The industry groups behind the price guidance — which discourages payments above $10,000 per egg-donation cycle — say caps are needed to prevent coercion and exploitation in the egg-donation process.

But the plaintiffs say the guidelines amount to an illegal conspiracy to set prices in violation of antitrust laws. The conspiracy, they argue in court papers, has deprived women nationwide a free market in which to sell their eggs, and enabled fertility clinics to “reap anticompetitive profits for themselves.”

The technology behind donated human eggs dates to the late 1980s.

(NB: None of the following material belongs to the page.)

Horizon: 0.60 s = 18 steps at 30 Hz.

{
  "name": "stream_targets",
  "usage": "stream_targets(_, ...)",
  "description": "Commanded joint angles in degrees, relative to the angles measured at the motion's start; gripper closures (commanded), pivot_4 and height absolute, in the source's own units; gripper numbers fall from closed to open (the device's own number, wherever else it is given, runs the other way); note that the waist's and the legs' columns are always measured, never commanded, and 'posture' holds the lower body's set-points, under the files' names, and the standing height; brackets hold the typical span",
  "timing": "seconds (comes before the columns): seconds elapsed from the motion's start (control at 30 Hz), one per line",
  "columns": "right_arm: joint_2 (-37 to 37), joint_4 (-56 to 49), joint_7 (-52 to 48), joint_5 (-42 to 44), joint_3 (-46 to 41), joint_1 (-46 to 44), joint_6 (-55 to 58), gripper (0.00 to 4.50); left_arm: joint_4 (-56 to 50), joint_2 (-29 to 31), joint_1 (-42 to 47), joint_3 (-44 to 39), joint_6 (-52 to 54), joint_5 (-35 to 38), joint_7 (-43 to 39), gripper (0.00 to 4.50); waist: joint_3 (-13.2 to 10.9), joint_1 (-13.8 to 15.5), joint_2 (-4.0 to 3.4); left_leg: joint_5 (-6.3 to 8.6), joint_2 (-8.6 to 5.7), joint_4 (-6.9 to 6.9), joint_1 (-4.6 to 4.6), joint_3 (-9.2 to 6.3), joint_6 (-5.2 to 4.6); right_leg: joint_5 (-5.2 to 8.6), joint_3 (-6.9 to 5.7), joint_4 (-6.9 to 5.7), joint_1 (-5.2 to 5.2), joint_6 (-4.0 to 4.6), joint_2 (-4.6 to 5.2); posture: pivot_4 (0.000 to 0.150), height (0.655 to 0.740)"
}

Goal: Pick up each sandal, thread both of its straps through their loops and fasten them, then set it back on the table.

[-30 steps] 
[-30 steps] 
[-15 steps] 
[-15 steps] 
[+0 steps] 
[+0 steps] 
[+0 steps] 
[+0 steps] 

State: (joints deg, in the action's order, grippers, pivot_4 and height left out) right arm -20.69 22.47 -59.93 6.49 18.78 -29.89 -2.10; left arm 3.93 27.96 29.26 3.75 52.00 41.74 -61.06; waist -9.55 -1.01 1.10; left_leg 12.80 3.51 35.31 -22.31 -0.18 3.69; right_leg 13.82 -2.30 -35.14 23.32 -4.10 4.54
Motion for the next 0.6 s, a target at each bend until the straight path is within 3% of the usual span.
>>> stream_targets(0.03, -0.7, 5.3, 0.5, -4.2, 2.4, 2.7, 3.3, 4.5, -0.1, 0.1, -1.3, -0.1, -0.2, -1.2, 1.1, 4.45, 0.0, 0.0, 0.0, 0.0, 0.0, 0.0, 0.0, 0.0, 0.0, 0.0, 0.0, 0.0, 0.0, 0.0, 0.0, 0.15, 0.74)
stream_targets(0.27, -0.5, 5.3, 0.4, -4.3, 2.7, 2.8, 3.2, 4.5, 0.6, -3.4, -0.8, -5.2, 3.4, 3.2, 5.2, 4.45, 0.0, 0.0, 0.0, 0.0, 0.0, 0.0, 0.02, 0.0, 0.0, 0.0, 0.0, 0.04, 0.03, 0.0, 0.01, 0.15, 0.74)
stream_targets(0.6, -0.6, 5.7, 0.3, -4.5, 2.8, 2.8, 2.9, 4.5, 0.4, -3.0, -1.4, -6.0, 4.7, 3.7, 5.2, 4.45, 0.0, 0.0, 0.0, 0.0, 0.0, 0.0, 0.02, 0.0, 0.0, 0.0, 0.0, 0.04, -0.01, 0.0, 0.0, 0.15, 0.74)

The fee hovered around $2,000 until the late 1990s, when demand went up and clinics began paying more, said Rene Almeling, a sociology professor at Yale University and author of a 2011 book on the business of egg and sperm donation.

Rising prices for donated eggs prompted concern within the American Society for Reproductive Medicine, a nonprofit medical-specialty group focused on reproductive medicine and a defendant in the lawsuit. In 2000, the organization, made up largely of doctors who pay to join, suggested that payments should not go above $5,000 without justification, and said that payments greater than $10,000 went “beyond what is appropriate.”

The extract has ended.